Leetcode: Binary Tree level order traversal (sequence traversal of a binary tree)

Question:

Given a binary tree, returnLevel orderTraversal of its nodes 'values. (ie, From left to right, level by level).

For example:
Given Binary Tree{3,9,20,#,#,15,7},

    3   /   9  20    /     15   7

 

Return its level order traversal:

[  [3],  [9,20],  [15,7]]

 

Confused what"{1,#,2,3}"Means? > Read more on how binary tree is serialized on OJ.

Note:

1) sequence traversal: each layer is output independently. sequence: from top to bottom, from left to right (think: from bottom to top, from right to left? As described below)

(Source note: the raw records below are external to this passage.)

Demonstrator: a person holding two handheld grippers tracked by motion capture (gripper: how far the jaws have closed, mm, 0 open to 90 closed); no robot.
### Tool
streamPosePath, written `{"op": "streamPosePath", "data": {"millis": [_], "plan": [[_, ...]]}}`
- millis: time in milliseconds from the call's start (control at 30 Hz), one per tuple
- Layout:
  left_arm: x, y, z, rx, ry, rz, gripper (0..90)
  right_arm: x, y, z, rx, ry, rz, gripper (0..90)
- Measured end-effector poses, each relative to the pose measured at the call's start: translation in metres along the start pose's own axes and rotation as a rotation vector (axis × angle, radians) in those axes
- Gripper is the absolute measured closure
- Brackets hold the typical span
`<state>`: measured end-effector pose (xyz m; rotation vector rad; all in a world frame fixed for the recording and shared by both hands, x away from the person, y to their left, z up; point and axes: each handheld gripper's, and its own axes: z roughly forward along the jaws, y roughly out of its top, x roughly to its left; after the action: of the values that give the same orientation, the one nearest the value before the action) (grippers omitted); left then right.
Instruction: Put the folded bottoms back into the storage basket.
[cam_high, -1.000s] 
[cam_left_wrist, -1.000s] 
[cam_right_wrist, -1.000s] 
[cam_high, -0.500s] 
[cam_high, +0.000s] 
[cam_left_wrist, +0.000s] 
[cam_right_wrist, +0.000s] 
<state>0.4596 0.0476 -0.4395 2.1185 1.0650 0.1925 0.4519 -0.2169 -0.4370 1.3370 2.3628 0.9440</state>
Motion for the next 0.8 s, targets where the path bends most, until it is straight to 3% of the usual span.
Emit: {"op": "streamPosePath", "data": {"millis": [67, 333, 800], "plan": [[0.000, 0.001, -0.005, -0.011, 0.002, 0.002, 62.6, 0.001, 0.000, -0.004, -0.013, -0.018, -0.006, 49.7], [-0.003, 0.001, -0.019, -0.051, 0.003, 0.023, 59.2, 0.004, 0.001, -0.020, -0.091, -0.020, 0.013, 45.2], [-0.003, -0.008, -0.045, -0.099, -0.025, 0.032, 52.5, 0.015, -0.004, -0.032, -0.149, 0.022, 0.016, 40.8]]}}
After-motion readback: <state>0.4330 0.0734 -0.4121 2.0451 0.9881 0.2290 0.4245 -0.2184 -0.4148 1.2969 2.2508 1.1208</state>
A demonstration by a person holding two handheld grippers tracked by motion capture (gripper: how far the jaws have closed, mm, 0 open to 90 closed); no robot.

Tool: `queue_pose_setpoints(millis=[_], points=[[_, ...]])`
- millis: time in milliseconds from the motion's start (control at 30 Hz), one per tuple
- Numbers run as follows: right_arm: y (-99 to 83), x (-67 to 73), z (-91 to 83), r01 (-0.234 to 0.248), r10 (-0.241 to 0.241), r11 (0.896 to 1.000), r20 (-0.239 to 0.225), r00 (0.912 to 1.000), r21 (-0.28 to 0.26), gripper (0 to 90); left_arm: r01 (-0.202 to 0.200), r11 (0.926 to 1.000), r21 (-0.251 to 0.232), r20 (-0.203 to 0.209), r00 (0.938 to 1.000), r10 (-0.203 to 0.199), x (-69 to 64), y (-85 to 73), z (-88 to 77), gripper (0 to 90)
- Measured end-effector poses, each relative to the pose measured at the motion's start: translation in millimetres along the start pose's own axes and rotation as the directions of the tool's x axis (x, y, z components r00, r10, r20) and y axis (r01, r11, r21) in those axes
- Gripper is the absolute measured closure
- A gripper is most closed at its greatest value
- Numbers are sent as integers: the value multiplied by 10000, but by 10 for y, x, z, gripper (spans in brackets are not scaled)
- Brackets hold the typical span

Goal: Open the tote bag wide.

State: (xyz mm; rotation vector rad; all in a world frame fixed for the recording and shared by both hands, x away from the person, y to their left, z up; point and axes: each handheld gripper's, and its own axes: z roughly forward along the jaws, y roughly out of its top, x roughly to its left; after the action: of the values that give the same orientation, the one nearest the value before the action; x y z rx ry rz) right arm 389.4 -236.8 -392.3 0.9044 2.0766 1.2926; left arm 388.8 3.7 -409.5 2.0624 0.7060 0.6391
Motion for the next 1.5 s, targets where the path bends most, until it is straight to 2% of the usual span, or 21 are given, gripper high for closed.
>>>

2) implementations are also divided into recursion and iteration, where iteration is labeled with two implementations (the idea is basically the same)

Implementation:

1. Recursive Implementation

1/** 2 * definition for Binary Tree 3 * struct treenode {4 * int val; 5 * treenode * left; 6 * treenode * right; 7 * treenode (int x ): val (x), left (null), right (null) {} 8 *}; 9 */10 class solution {11 public: 12 vector <int> levelorder (treenode * root) {13 vector <int> result; 14 traverse (root, 1, result); 15 return result; 16} 17 void traverse (treenode * root, size_t level, vector <int> & result) 18 {19 if (root = nullptr) return; 20 if (level> result. size () result. push_back (vector <int> (); 21 result [level-1]. push_back (root-> Val); 22 traverse (root-> left, level + 1, result); 23 traverse (root-> right, level + 1, result ); 24} 25 };

Ii. Iterative implementation
Iteration A Implementation 1

1/** 2 * definition for Binary Tree 3 * struct treenode {4 * int val; 5 * treenode * left; 6 * treenode * right; 7 * treenode (int x ): val (x), left (null), right (null) {} 8 *}; 9 */10/* Conventional sequence traversal ideas, each layer of the team ends into an empty node, as the flag */11 class solution {12 public: 13 vector <int> levelorder (treenode * root) {14 vector <int> vec_vec_tree; // create an empty vector and store the value of the last returned traversal binary tree. The value is 15 vector <int> level. // create an empty vector and store traversal 2 of each layer. The value of the Cross Tree is 16 treenode * P = root; 17 if (P = nullptr) return vec_vec_tree; // If the binary tree is empty, returns the empty vector <int> 18 queue <treenode *> queue_tree; // creates an empty queue 19 queue_tree.push (P ); // root node incoming queue 20 queue_tree.push (nullptr); // empty node incoming queue 21 While (! Queue_tree.empty () // until the queue is empty 22 {23 p = queue_tree.front (); // The value of the header node is 24 queue_tree.pop (); 25 if (P = nullptr &&! Level. empty () // The node is empty and the queue is not empty. 26 {27 queue_tree.push (nullptr); // enter the empty node, which is separated by 28 vec_vec_tree.push_back (level) from the next layer ); // The layer that has been traversed is queued for 29 levels. clear (); // clear vecor level30} 31 else if (P! = Nullptr) // If the node is not empty 32 {33 level. push_back (p-> Val); // traverse 34 if (p-> left) queue_tree.push (p-> left); // if there are left and right children, 35 if (p-> right) queue_tree.push (p-> right) in the queue; // note the queue sequence: First left, then right 36} 37 38} 39 return vec_vec_tree; 40} 41 };

B iteration implementation 2

1/** 2 * definition for Binary Tree 3 * struct treenode {4 * int val; 5 * treenode * left; 6 * treenode * right; 7 * treenode (int x ): val (x), left (null), right (null) {} 8 *}; 9 */10/* two queues implement */11 class solution {12 public: 13 vector <int> levelorder (treenode * root) {14 vector <int> result; 15 if (root = nullptr) return result; 16 queue <treenode *> current, next; // two queues, save the current and lower layers (Next) node 17 vector <int> level; // store the node value of each layer 18 current. Push (Root); 19 while (! Current. Empty () // until the binary tree traversal is completed 20 {21 While (! Current. empty () // until the binary tree traversal of the current layer is completed 22 {23 treenode * node = current. front (); // gets the first node of the queue, and the outgoing queue is 24 current. pop (); 25 level. push_back (node-> Val); // Access Node value 26 if (node-> left! = Nullptr) Next. Push (node-> left); // if there are left and right nodes, press 27 in the next queue if (node-> right! = Nullptr) Next. push (node-> right); // note that the queuing sequence is left and then right28} 29 result. push_back (level); // press the total vector30 level. clear (); // clear vector31 swap (next, current); // switch between the next queue and the current queue 32} 33 return result; 34} 35 };

 

Finally, we will explain how to implement the traversal from bottom to top and from right to left.

My idea: from bottom to top, we can directly reverse the result vector <int>.

From right to left, change the team order to the right and left.